### About this exercise
Output, please, exactly those lines of the listing that come before the line with "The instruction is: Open", along with that line itself.

[Start of Attachment]

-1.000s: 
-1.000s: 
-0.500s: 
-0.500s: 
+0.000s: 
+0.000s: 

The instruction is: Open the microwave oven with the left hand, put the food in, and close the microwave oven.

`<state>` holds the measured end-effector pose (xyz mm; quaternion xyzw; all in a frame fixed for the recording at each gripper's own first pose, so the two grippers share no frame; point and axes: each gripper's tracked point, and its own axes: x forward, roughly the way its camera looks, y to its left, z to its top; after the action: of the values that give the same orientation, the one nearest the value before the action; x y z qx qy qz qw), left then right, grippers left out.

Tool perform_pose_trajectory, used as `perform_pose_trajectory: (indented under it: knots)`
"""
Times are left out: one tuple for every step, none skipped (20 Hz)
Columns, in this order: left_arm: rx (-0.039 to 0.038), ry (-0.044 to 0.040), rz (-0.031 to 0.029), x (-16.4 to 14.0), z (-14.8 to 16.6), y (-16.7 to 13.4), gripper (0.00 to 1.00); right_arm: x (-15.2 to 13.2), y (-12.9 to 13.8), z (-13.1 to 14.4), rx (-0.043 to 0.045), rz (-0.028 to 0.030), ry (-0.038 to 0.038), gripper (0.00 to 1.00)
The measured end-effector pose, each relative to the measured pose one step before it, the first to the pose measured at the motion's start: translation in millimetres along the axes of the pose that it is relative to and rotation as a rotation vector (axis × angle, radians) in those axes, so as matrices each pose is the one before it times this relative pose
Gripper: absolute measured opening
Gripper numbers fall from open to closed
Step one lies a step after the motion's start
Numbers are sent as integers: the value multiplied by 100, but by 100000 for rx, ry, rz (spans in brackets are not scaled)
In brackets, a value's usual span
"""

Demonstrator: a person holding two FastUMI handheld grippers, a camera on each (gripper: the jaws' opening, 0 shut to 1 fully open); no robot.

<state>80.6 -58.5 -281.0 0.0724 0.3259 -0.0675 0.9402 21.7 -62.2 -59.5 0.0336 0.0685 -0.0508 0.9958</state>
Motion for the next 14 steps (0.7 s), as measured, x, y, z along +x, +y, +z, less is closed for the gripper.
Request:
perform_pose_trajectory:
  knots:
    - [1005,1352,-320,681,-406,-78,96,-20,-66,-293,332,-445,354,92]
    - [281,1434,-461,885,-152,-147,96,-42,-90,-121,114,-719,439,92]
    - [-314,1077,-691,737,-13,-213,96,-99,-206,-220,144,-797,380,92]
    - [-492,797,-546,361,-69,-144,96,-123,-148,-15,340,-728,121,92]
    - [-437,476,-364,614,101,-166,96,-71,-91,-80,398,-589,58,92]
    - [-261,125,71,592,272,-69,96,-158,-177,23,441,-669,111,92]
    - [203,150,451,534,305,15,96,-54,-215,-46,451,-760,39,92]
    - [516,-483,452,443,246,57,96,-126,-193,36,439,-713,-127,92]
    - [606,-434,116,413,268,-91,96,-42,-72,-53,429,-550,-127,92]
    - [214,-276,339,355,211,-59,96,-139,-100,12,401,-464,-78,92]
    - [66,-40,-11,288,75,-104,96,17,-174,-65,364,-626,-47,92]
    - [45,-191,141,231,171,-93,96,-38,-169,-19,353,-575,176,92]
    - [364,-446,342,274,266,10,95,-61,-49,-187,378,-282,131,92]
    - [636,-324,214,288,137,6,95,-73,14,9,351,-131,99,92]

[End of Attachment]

### Solution to this problem
-1.000s: 
-1.000s: 
-0.500s: 
-0.500s: 
+0.000s: 
+0.000s: 

The instruction is: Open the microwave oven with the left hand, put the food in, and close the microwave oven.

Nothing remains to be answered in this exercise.